Software companies generally have language attached to their product called the end-user license agreement, which means that buyers don’t own the software—they are simply buying the license to use it. “THIS SOFTWARE IS LICENSED, NOT SOLD,” reads a EULA attached to the extremely popular Red Dead Redemption. The appeals court in the 9th Circuit overturned a previous decision by the U.S. District Court for the Western District of Washington in the case of Vernor vs. Autodesk. The judge in that case found that Washington Resident Timothy Vernor had the right to sell a new copy of Audodesk’s AutoCad design software that he had purchased on eBay. Autodesk had a EULA similar to those used by video-game companies.

“We would be OK if they stopped the sale of recently released games,” says Pirro. “We would still be able to sell the older stuff, and that is really most of our business.” And Pirro says he is convinced that game sales would plummet drastically if consumers weren’t able to mitigate their $60 cost by trading in games they have already played. “People won’t be able to afford to keep buying as many games. They will feel it.”

D’Aloia sees it differently. He says the only real way he sees game companies successfully putting even a dent in used game sales is by limiting access to online game play.

Game developers have recently begun including online access codes with new copies of their games. People who buy the game used must pay extra to play online. That move was met with much griping by consumers, but it isn’t clear whether it did anything for game sales one way or the other. And the ploy does nothing to the market for games from the ’80s and ’90s.

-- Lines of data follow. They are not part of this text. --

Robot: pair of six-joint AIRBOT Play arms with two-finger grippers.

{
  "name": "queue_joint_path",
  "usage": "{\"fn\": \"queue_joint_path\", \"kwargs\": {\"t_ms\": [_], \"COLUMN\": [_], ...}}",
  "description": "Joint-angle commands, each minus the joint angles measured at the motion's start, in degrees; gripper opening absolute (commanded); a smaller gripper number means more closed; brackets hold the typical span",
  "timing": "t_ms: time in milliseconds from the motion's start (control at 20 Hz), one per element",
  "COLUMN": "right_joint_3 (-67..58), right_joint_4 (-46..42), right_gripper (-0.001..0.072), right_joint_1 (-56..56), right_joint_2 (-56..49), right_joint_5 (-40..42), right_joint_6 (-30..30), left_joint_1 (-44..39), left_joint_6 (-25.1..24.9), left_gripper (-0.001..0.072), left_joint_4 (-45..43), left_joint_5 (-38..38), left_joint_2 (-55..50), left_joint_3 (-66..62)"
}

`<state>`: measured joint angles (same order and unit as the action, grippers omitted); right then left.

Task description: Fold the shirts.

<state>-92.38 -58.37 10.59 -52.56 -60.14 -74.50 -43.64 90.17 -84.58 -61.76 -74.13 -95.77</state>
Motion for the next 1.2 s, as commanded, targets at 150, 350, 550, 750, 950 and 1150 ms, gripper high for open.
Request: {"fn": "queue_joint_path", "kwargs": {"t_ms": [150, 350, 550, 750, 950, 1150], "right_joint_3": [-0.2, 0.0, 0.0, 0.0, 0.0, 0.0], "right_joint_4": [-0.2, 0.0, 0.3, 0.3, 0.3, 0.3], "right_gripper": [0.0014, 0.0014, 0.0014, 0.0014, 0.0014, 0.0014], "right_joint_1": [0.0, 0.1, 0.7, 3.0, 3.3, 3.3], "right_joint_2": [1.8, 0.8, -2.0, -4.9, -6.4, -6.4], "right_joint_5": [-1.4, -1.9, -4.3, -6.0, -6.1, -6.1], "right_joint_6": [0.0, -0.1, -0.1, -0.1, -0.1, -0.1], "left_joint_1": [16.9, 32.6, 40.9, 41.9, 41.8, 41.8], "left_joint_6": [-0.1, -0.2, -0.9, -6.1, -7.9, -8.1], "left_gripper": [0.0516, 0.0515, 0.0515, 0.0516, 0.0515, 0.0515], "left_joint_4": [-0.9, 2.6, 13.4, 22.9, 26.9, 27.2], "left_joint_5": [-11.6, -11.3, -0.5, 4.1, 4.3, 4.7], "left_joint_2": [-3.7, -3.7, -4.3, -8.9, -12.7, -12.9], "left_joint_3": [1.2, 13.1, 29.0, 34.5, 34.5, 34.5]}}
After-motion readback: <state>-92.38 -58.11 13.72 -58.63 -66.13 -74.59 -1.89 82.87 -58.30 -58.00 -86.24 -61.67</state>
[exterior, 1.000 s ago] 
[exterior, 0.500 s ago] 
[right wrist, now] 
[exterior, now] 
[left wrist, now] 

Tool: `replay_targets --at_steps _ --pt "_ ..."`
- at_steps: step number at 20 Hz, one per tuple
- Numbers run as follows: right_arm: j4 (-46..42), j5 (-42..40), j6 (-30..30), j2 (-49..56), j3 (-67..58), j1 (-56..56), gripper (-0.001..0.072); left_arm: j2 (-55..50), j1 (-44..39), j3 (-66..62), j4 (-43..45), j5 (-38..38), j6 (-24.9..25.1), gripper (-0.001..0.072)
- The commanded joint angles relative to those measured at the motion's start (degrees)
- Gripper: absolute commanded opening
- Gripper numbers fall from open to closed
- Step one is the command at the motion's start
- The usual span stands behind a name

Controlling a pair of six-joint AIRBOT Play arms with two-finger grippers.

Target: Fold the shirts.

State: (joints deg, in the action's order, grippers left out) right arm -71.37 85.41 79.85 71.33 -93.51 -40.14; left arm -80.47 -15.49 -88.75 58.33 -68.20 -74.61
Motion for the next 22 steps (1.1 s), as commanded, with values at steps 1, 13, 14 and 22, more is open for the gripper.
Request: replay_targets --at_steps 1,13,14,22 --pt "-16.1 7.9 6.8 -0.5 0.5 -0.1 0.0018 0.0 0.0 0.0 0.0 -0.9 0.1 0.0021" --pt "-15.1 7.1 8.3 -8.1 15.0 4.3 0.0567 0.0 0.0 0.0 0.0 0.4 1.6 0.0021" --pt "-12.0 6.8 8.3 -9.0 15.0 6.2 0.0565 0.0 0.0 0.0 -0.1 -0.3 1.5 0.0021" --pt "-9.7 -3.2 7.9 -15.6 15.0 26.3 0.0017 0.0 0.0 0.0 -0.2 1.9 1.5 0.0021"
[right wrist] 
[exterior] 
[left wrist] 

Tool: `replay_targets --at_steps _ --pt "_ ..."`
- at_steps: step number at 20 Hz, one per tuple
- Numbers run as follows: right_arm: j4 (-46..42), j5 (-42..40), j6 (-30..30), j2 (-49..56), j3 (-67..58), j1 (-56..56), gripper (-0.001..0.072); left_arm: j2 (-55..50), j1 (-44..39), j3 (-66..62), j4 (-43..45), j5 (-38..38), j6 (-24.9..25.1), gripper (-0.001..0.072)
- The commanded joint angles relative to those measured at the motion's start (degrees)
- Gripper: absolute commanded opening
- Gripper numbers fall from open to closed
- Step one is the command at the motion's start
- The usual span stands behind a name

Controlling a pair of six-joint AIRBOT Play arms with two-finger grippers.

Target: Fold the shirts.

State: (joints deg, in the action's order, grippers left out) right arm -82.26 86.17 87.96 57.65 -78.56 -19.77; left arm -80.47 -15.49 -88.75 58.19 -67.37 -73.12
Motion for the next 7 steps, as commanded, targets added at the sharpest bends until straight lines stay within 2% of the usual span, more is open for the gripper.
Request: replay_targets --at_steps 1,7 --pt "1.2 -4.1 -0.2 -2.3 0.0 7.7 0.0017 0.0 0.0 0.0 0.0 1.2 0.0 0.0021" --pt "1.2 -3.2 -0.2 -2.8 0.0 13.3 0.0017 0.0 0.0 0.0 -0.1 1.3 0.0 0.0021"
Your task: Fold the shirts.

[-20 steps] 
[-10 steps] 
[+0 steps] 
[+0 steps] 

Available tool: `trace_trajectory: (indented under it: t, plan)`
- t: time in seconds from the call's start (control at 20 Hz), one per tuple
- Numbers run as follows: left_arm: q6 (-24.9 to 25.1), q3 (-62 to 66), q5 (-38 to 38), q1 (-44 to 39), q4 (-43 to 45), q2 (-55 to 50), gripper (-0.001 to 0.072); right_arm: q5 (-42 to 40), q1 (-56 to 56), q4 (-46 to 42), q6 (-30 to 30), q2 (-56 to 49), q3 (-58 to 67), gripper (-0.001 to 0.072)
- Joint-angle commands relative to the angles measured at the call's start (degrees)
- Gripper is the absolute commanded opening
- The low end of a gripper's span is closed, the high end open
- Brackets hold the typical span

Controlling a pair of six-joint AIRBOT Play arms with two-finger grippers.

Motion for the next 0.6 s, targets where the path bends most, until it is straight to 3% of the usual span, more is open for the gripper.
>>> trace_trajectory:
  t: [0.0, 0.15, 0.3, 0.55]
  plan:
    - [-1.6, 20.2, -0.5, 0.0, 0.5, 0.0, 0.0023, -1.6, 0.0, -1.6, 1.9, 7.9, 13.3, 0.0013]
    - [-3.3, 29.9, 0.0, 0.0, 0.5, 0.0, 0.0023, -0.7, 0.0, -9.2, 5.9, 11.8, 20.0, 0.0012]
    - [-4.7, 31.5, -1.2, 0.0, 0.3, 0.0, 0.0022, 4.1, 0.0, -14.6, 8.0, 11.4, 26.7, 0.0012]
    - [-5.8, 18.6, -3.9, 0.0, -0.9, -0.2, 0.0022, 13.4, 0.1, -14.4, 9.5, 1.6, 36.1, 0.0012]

So what is it that has made Pastime Legends successful? What has allowed so many vintage game shops to sprout up in the region? Pirro thinks the recession has left people looking for more value in their entertainment. “Instead of paying however much it is now to see a movie for an hour or two, people want something that will last,” says Pirro. And people are looking to return to their past to remember the feeling that games gave them when they were kids.

D’Aloia sees a great amount of nostalgia at work. “Right now, my biggest seller is the N64. College kids in their last years remember, ‘I had a Nintendo 64. I love those games.’ And they want one again. They want to relive their childhood.”

The next generation likely will develop nostalgia for the system they loved as children, he says, and the cycle will continue and it is a good way for store owners to get customers interested in the entirety of gaming history. “If you like this, then you will love that.”

Back at Pastime Legends on Lark Street, Pirro and Petrequin have a busy week ahead of them—the Second Saturday event, a meeting with the Schenectady Improvement Corporation—and, of course, the release of Black Ops, one of the biggest games of the year, a release that they already worry may have a hitch or two.

The couple tell me they have been together on and off for eight years. Petrequin was Pirro’s first girlfriend, and they have been together steadily now for three years. A good portion of those last few years has been spent cleaning dusty old game cartridges, worrying about money and going without much sleep.

Pirro says Petrequin has been trying to reclaim some personal time now that both stores are functioning. Pirro would like to get together with friends on Thursday nights to play games, but Petrequin has made it clear that family pizza night will now be back on the schedule.

Pirro apologizes for talking nonstop, pouring forth long reminiscences about video games and movies, reminiscences that I encourage. “I should have let Emily talk more.”

“I do all the work; you do all the talking” she says with a smile.

I head out the door and leave them behind in their store. I get a phone call from the photographer, who is trying to reach the couple. I make a quick trip back down the street and go to knock on the door, but the lights are dimmer and I see the pair locked in a passionate kiss, embraced in each others arms. It’s enough to make a gaming geek smile.